# Back spacing on 15" wheels.



## SpdKilz (Nov 27, 2009)

Alright guys, I've recently added a cam and a 10" ptc converter to my car. I'm running nittos on the stock wheels and they are not cutting it. Last trip to the track my reaction times are almost perfect on pro tree. .005, and .004. Sixty foot times of 2.4...... And I've got some serious wheel spin. I'm looking to go with a tire with a taller side wall to help hook it. Anyone running 15s and know the back spacing. All help would be greatly appreciated. Thanks!


----------



## svede1212 (Nov 1, 2005)

First off at your power levels just getting rid of those Nittos and putting on some Hoosiers or M/Ts should hook fine. If you're set on 15" wheels that are say 10" wide you'll need about 7½" back spacing. If you want the maximum sidewall flex on either size rim bias plies are what you want.


----------



## SpdKilz (Nov 27, 2009)

I'm interested in doing a 15" setup on the rear and leaving my 17" street stars up front. Car isn't much of a driver. Gets trailered to the track, and rarely driven to shows...know of any wheels cheaper than welds that come with a 7.5" back spacing in a 9-10 wide wheel?


----------



## SpdKilz (Nov 27, 2009)

Any one tried the new Nitto NT05? Are they better than the 555R's? Or would I be better off with mickeys...


----------



## Wagonbacker9 (Apr 3, 2011)

http://www.gtoforum.com/f40/drag-wheel-setup-32195/

Thats a thread basically bringing the research I did on the topic. I've got a set of weld wheels on the back now with a 275/50/15 MT ET Street radial. I just BARELY got into the tire with an unrolled fender on a 15x8 5.5bs... hard launch with 4 guys in the car.

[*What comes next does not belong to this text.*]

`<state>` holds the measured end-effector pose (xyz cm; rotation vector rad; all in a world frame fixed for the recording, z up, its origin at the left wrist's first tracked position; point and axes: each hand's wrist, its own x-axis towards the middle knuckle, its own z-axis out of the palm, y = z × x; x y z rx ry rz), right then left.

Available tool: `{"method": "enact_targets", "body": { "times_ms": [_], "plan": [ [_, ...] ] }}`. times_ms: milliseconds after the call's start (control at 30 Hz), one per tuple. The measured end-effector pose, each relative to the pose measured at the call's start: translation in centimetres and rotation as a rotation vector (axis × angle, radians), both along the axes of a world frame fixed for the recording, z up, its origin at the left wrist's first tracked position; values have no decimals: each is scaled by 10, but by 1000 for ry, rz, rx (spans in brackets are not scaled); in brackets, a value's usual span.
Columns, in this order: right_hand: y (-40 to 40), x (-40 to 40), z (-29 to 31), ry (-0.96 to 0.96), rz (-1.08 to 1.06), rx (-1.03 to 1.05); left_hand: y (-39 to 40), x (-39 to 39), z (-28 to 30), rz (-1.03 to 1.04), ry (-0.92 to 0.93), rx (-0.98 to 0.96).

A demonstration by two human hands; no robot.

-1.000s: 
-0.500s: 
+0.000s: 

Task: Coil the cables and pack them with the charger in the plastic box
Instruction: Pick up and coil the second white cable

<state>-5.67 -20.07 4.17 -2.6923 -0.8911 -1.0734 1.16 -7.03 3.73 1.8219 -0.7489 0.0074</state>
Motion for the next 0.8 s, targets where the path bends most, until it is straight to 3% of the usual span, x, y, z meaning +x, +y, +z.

One thing to note... I burned the clutch launching the car with 4 guys in it. literally zero wheel spin through first, on the street. MT tires have some SERIOUS grip.


----------



## danfigg (Sep 27, 2009)

*re*

I dont know at what level a Slick has until wheel spin occurs but I can tell you this. I got a set of 26X8 inch Good year slicks on a set of S-10 blazer rims and took her to the track and with a 3000 RMP launch had no wheel spin. I think I should of launch more like 4000 but I will try next time still ran a 13.30. but my 60 ft was a 2.04. Doesnt get any cheaper than that. The rims were free.

-----Danfigg


----------



## GrimmSleeper (Mar 16, 2011)

Does anyone know what the bolt pattern specs are? I've researched it & gotten some info, but still have not gotten any definite. I honestly am not sure how to measure it out. I, too, want to go with a drag wheel look, some wider tires in the rear, and skinnies up front. I especially need more rubber on the back, because i burn through 1st like crazy, and when i kick second, she likes to go sideways! any info would help, thanks ya'll.


----------



## Wagonbacker9 (Apr 3, 2011)

5x120. If you're using drag wheels with shank lugs, 5x4.75 is the pattern you'll find without selling your first born.


----------



## svede1212 (Nov 1, 2005)

I'd change your rear wheel studs (Camaro/Corvette studs - ARP 100-7708) and especially do it if you use a 4.75 bolt pattern. The stock wheels are "hub centric" which means that they are supported and centered on the hub. Other wheels support themselves entirely on the studs and the studs are extremely soft. The ARPs are something like $25 and very easy to change.


----------



## GrimmSleeper (Mar 16, 2011)

awesome, thanks for the info fellas! definitely gonna get some new studs when i drop the moola on some new wheels.


----------



## SpdKilz (Nov 27, 2009)

I thinking about a pair of the 15x10 race stars. With 7.5 bs. My fenders are rolled and it has drag bags also. They guy in town that tunes my car runs Hoosier drag radials on his z06 and says they hook phenomenally. They're also cheaper than mickeys, and nittos. His car dyno'd 615 to the tire n/a. So I think a pair of them would handle my requirements.


----------



## SpdKilz (Nov 27, 2009)

The track times were .005 rt, 2.4 60ft. With a 13.01 1/4mile at 117. That's on a street tune, hasn't been dyno'd. Car went 12.88's with long tubes and street tune, on nittos and had a .087 rt and a 1.98 60ft


----------